While food courts are popular gathering places in office buildings, they’ve become less busy since more people are currently working from home.

Farias said Triovest has removed food trays from one of its buildings and is paying extra attention to disinfecting surfaces, while advising people to be aware of keeping a distance between each other in lineups and while eating.

Supply chain disruptions and product shortages have become a concern, but both Farias and Douglas said their buildings have everything they need to continue operating without disruptions or discomfort to tenants.

“All of our general managers and property managers are chatting with all of the vendors to understand their staffing capacities, not only on the supply chain side but if people are getting sick and how they’re servicing things,” said Douglas.
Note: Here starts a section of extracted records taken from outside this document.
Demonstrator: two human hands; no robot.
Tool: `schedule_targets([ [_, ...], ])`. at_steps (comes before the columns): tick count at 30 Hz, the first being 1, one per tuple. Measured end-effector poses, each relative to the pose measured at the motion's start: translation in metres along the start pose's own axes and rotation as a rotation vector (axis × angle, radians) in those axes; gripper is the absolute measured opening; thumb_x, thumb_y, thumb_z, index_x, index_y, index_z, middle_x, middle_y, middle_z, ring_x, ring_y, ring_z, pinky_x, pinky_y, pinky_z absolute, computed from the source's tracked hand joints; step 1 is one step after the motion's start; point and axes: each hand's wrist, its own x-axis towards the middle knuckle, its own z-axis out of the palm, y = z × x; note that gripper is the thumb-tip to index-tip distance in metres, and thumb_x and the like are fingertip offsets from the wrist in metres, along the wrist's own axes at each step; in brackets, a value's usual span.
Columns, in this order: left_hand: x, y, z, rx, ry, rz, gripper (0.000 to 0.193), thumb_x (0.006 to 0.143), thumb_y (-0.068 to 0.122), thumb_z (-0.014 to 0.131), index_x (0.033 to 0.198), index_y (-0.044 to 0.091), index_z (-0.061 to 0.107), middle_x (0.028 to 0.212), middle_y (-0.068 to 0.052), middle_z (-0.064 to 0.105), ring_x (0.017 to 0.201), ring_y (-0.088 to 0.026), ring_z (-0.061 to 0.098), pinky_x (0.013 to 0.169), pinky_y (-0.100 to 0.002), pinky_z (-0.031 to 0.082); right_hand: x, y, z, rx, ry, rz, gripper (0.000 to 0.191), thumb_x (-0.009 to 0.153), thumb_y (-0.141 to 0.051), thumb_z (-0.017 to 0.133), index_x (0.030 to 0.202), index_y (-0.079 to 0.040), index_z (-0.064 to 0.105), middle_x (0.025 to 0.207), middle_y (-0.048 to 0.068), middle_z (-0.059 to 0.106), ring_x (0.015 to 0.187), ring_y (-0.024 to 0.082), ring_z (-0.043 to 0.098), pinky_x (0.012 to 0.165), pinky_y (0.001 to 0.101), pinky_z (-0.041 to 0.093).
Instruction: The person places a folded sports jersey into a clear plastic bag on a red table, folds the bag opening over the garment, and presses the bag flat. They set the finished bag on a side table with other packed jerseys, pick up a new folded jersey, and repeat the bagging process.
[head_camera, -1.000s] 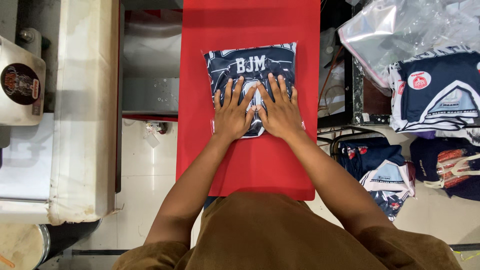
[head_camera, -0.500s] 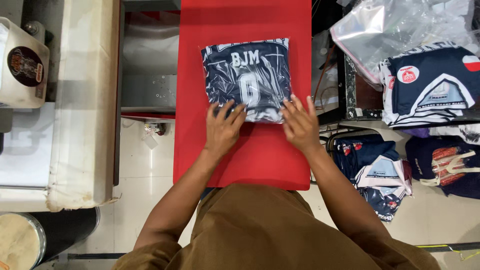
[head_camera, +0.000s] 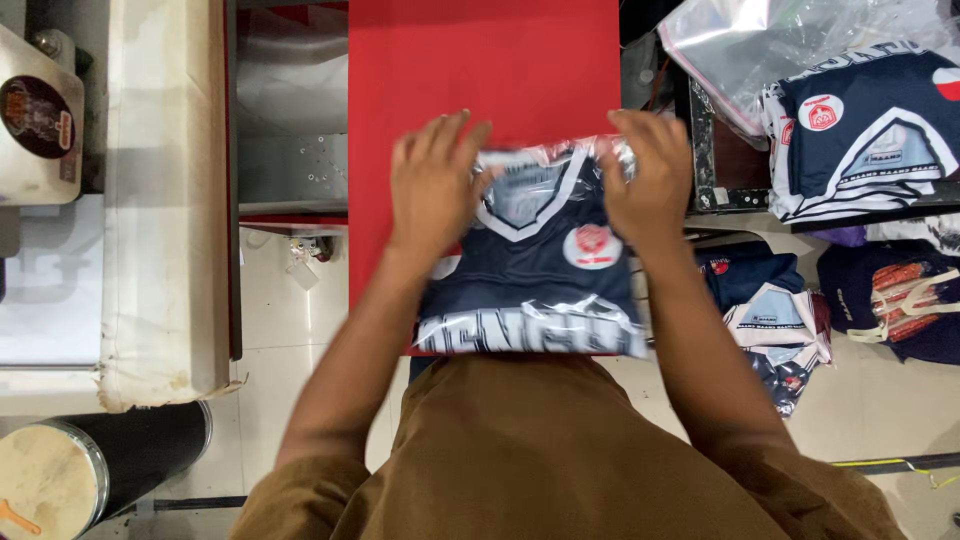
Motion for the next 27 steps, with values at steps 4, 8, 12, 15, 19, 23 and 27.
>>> schedule_targets([
  [4,-0.064,0.031,0.041,-0.099,-0.268,-0.137,0.058,0.101,0.052,0.058,0.15,0.022,0.054,0.16,-0.02,0.039,0.148,-0.046,0.032,0.117,-0.067,0.023,-0.057,-0.006,0.036,-0.054,-0.235,-0.022,0.064,0.101,-0.032,0.066,0.156,-0.006,0.048,0.163,0.031,0.034,0.151,0.05,0.028,0.122,0.0607,0.023],
  [8,-0.096,0.043,0.062,-0.094,-0.342,-0.169,0.06,0.102,0.052,0.051,0.156,0.027,0.046,0.165,-0.02,0.032,0.15,-0.05,0.025,0.116,-0.071,0.019,-0.096,-0.014,0.064,-0.261,-0.546,0.112,0.071,0.102,-0.047,0.052,0.161,-0.012,0.032,0.165,0.028,0.019,0.151,0.052,0.015,0.114,0.0724,0.016],
  [12,-0.1,0.042,0.069,-0.082,-0.395,-0.2,0.059,0.104,0.053,0.047,0.157,0.027,0.044,0.166,-0.017,0.031,0.152,-0.048,0.025,0.118,-0.071,0.019,-0.101,-0.01,0.073,-0.228,-0.497,0.086,0.069,0.105,-0.047,0.046,0.162,-0.011,0.032,0.167,0.027,0.019,0.154,0.051,0.014,0.118,0.0712,0.015],
  [15,-0.098,0.042,0.07,-0.075,-0.422,-0.203,0.06,0.103,0.052,0.048,0.158,0.028,0.043,0.166,-0.017,0.03,0.152,-0.048,0.023,0.118,-0.072,0.018,-0.1,-0.008,0.072,-0.211,-0.519,0.108,0.067,0.105,-0.045,0.047,0.161,-0.011,0.034,0.167,0.026,0.02,0.154,0.05,0.015,0.118,0.0705,0.013],
  [19,-0.094,0.041,0.07,-0.095,-0.499,-0.245,0.061,0.1,0.051,0.049,0.156,0.028,0.043,0.166,-0.016,0.03,0.152,-0.047,0.021,0.116,-0.072,0.018,-0.102,-0.008,0.076,-0.203,-0.523,0.119,0.068,0.102,-0.044,0.048,0.159,-0.011,0.037,0.166,0.026,0.022,0.154,0.048,0.016,0.118,0.0698,0.012],
  [23,-0.091,0.04,0.069,-0.119,-0.541,-0.267,0.06,0.099,0.051,0.051,0.154,0.028,0.045,0.165,-0.016,0.03,0.151,-0.047,0.021,0.114,-0.073,0.018,-0.103,-0.008,0.08,-0.214,-0.506,0.109,0.067,0.103,-0.047,0.049,0.158,-0.01,0.039,0.166,0.025,0.024,0.153,0.048,0.018,0.118,0.0706,0.012],
  [27,-0.093,0.039,0.072,-0.093,-0.481,-0.24,0.059,0.1,0.05,0.051,0.154,0.028,0.047,0.165,-0.016,0.032,0.152,-0.047,0.024,0.117,-0.071,0.02,-0.102,-0.005,0.084,-0.217,-0.51,0.109,0.067,0.102,-0.047,0.049,0.157,-0.01,0.04,0.165,0.025,0.024,0.153,0.047,0.019,0.118,0.0707,0.011],
])
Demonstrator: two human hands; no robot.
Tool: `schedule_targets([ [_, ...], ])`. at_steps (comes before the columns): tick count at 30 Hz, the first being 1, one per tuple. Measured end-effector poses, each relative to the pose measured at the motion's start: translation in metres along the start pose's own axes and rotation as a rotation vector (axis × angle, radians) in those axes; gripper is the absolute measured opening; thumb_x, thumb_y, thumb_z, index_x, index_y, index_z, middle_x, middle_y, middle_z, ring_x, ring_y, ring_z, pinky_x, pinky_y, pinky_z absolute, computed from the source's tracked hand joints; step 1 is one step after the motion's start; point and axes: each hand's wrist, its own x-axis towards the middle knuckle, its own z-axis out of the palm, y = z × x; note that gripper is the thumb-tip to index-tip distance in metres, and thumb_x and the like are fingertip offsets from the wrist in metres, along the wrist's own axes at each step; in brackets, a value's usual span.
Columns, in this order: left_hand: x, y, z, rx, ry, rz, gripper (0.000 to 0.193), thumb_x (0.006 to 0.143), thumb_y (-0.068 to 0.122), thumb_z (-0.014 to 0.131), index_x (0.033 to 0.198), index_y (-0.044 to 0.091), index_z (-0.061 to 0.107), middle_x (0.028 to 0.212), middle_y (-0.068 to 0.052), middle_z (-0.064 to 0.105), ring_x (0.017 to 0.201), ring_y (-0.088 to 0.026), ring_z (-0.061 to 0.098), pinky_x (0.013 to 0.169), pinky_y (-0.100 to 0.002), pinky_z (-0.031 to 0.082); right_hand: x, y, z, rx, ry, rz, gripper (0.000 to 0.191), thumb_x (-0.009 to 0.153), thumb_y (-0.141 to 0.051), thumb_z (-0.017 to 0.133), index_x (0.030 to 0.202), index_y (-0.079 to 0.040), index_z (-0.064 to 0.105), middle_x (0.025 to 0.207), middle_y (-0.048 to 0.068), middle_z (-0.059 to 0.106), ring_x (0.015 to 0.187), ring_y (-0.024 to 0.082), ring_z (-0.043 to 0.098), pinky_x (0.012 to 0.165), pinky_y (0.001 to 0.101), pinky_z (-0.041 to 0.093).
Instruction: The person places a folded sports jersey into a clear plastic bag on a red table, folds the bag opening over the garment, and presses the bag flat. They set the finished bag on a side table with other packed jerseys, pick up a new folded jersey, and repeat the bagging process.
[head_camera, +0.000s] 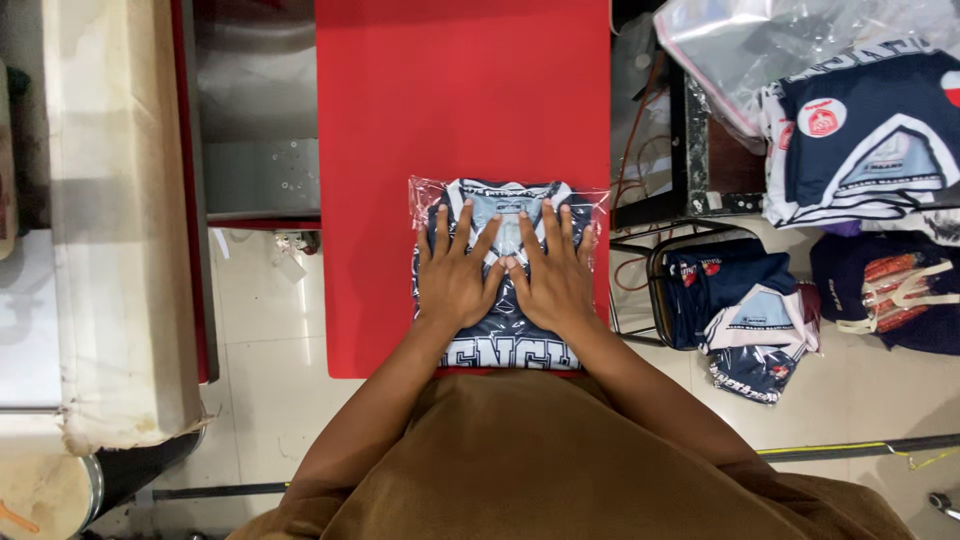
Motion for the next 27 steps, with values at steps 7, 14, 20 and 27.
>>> schedule_targets([
  [7,-0.01,-0.008,0.011,-0.14,0.278,-0.069,0.057,0.102,0.036,0.06,0.15,0.006,0.05,0.159,-0.021,0.041,0.149,-0.044,0.037,0.123,-0.061,0.027,-0.001,0.018,0.008,0.174,0.065,-0.1,0.074,0.103,-0.046,0.052,0.162,-0.009,0.03,0.169,0.027,0.019,0.156,0.047,0.013,0.121,0.0686,0.006],
  [14,-0.048,-0.01,-0.013,-0.433,0.312,-0.447,0.072,0.09,0.028,0.074,0.147,-0.003,0.043,0.144,-0.026,0.053,0.123,-0.041,0.052,0.105,-0.05,0.04,-0.047,0.065,0.0,0.341,0.174,0.025,0.082,0.105,-0.042,0.055,0.164,-0.003,0.014,0.171,0.029,0.013,0.161,0.045,0.011,0.13,0.0568,0.01],
  [20,-0.041,-0.04,-0.025,-0.858,-0.059,-0.485,0.065,0.093,0.028,0.069,0.144,-0.005,0.046,0.129,-0.027,0.068,0.111,-0.034,0.071,0.096,-0.04,0.055,-0.105,0.048,0.018,0.345,0.063,0.322,0.081,0.103,-0.042,0.053,0.165,-0.006,0.013,0.167,0.036,0.001,0.155,0.05,-0.002,0.123,0.0573,0.007],
  [27,-0.039,-0.017,-0.01,-0.808,-0.184,-0.219,0.064,0.102,0.029,0.056,0.152,-0.005,0.034,0.134,-0.026,0.061,0.122,-0.029,0.063,0.104,-0.038,0.047,-0.139,0.05,0.032,0.893,0.073,0.403,0.06,0.106,-0.038,0.051,0.159,-0.013,0.042,0.173,0.023,0.009,0.162,0.036,0.005,0.125,0.0481,0.011],
])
Dubey emphasized the importance of not increasing panic around COVID-19 despite the fact there’s still much to be learned and situations surrounding it are constantly evolving.

“If you have a situation in your building, what I would say is be careful about showing up in a hazmat suit to show that you’re cleaning and disinfecting.

“We need to do the right thing. We need to take the appropriate precautions. Sometimes if we go too extreme we can send the wrong message as well.

“We just need to make sure that we’re balancing and using the best evidence to be able to protect ourselves, the people around us and, in your case, your tenants as well.”

BOMA Canada’s COVID-19 efforts

BOMA Canada’s nine-person office in a Cadillac Fairview-owned building at 1 Dundas St. W. in downtown Toronto is closed until further notice, with employees working remotely, according to Shinewald.

Even so, BOMA Canada’s employees and members have been very active in dealing with COVID-19. Its March 4 summit was attended by at least 130 people in person, online and by teleconference.

The summit led to the establishment of a COVID-19 working group comprised of people from different sectors across the country to harness best practices and drive a coordinated industry response where possible.

BOMA Canada has created a coronavirus web page featuring steps that can be taken to prepare for and deal with COVID-19 in buildings, as well as a list of helpful resources to refer to.